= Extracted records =
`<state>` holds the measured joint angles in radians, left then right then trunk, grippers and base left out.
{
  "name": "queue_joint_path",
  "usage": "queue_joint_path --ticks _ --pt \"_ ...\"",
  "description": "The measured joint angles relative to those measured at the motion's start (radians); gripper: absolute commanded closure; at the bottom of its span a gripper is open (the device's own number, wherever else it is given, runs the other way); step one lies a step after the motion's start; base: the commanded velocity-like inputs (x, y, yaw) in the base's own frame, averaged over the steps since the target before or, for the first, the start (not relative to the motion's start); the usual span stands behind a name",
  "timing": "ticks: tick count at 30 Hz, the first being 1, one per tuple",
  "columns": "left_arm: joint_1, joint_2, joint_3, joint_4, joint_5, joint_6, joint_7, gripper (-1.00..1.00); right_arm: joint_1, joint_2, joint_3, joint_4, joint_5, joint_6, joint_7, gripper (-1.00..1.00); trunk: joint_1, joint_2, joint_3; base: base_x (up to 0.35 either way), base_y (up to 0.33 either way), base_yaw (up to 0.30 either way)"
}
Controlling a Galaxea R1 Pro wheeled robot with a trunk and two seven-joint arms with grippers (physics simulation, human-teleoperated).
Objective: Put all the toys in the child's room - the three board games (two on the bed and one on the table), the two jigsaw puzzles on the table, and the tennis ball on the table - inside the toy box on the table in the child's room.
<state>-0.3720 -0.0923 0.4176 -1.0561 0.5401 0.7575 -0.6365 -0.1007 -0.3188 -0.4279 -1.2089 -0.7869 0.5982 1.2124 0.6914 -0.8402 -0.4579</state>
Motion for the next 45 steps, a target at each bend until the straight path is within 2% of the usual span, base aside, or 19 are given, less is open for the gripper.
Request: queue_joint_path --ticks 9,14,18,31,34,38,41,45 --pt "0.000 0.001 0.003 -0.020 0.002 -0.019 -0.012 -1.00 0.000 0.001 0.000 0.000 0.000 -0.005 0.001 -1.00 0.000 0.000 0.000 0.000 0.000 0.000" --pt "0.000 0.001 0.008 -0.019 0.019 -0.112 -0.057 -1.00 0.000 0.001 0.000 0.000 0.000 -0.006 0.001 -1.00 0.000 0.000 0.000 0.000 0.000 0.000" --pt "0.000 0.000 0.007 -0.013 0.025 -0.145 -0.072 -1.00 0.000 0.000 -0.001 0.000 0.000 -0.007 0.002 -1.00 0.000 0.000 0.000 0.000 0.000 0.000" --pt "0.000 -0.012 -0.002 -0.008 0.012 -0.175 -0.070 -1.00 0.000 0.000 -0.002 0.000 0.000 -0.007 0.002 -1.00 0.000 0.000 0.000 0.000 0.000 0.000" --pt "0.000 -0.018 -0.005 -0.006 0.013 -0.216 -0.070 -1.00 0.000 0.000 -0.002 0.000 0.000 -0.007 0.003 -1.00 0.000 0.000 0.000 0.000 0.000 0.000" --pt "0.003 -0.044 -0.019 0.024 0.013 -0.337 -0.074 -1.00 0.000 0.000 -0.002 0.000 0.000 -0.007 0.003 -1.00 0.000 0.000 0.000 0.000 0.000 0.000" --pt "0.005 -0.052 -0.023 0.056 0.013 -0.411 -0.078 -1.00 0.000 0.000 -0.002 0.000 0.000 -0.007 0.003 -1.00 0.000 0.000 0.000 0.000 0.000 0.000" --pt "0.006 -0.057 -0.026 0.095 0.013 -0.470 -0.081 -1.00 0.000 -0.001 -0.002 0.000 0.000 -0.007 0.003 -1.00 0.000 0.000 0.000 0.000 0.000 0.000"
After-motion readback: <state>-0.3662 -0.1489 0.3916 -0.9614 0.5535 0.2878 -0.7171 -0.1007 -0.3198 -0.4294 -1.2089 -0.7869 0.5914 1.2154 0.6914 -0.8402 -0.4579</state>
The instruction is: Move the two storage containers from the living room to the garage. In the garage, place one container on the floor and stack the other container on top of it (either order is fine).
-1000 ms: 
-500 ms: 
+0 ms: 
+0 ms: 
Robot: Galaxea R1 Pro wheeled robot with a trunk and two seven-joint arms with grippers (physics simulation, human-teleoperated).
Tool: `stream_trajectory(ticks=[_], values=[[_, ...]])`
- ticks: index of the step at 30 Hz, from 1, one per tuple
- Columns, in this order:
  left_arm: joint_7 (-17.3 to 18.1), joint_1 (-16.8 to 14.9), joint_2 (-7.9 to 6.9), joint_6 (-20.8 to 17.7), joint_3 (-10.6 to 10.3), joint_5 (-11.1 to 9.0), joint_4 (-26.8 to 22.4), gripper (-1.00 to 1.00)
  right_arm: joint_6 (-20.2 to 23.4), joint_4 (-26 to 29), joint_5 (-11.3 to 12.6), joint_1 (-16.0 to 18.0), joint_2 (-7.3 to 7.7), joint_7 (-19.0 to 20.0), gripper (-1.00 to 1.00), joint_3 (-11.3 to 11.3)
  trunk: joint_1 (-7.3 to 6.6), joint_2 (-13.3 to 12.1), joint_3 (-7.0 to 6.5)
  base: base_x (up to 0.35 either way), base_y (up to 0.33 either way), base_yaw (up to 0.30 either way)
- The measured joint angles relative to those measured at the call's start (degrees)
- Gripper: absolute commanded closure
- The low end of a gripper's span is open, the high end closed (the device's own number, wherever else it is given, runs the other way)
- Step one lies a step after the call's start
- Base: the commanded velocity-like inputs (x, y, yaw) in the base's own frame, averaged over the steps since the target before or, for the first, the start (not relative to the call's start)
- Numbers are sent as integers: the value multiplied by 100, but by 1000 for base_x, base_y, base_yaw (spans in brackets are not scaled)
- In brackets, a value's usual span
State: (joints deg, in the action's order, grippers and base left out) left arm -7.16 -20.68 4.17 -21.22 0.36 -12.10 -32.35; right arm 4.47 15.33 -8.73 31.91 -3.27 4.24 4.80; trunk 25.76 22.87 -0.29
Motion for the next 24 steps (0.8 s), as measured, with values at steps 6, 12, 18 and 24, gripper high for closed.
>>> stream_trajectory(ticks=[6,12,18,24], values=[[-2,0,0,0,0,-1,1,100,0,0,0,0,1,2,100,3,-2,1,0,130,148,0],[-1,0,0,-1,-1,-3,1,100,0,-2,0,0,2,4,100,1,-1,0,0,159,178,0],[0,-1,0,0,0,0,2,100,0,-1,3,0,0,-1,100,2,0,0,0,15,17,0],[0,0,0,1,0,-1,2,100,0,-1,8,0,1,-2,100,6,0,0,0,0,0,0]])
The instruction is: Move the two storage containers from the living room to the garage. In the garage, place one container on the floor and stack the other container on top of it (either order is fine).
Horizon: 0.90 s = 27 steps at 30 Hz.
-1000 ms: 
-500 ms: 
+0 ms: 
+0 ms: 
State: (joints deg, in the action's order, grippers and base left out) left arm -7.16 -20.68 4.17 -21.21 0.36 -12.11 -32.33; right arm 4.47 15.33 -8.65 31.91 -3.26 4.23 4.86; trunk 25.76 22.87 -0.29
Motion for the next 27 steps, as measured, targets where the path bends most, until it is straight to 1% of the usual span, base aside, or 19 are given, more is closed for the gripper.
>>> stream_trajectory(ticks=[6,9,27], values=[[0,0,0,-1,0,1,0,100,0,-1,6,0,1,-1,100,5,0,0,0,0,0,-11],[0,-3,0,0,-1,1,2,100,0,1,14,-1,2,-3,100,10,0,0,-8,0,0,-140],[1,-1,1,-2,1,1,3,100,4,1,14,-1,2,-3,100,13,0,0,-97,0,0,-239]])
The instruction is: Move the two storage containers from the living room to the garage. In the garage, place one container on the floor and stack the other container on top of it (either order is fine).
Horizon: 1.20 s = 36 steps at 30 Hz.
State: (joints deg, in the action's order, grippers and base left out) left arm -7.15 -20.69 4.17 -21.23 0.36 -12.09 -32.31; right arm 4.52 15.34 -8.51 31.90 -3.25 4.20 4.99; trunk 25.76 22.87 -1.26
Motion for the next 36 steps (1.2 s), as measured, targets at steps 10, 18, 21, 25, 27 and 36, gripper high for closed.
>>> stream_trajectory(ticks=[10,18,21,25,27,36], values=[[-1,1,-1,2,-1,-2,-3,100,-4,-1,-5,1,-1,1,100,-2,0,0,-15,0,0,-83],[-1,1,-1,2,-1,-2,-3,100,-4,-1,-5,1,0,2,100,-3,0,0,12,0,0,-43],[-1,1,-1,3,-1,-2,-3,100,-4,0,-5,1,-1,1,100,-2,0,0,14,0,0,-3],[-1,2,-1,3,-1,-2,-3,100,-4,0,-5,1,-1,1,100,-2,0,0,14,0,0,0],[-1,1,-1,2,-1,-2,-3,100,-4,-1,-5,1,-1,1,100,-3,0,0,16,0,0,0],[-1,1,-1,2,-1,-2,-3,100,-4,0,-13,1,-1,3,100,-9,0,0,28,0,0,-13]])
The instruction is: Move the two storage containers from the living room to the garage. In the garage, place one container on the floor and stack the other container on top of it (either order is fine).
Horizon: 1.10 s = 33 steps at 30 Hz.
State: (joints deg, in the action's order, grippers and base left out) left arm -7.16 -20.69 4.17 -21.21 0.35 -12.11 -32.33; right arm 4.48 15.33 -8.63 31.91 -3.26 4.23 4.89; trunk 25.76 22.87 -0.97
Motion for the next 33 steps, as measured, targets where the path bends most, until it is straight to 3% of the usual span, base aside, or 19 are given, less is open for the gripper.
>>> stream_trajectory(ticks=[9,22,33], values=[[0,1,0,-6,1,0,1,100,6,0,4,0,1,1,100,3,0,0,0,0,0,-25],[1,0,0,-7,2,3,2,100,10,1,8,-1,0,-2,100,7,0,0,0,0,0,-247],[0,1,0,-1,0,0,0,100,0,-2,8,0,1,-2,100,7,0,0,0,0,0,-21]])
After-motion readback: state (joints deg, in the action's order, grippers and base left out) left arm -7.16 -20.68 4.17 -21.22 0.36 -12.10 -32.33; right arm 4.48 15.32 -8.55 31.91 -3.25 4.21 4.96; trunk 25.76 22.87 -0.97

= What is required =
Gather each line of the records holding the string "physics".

= Answer for this exercise =
Controlling a Galaxea R1 Pro wheeled robot with a trunk and two seven-joint arms with grippers (physics simulation, human-teleoperated).
Robot: Galaxea R1 Pro wheeled robot with a trunk and two seven-joint arms with grippers (physics simulation, human-teleoperated).

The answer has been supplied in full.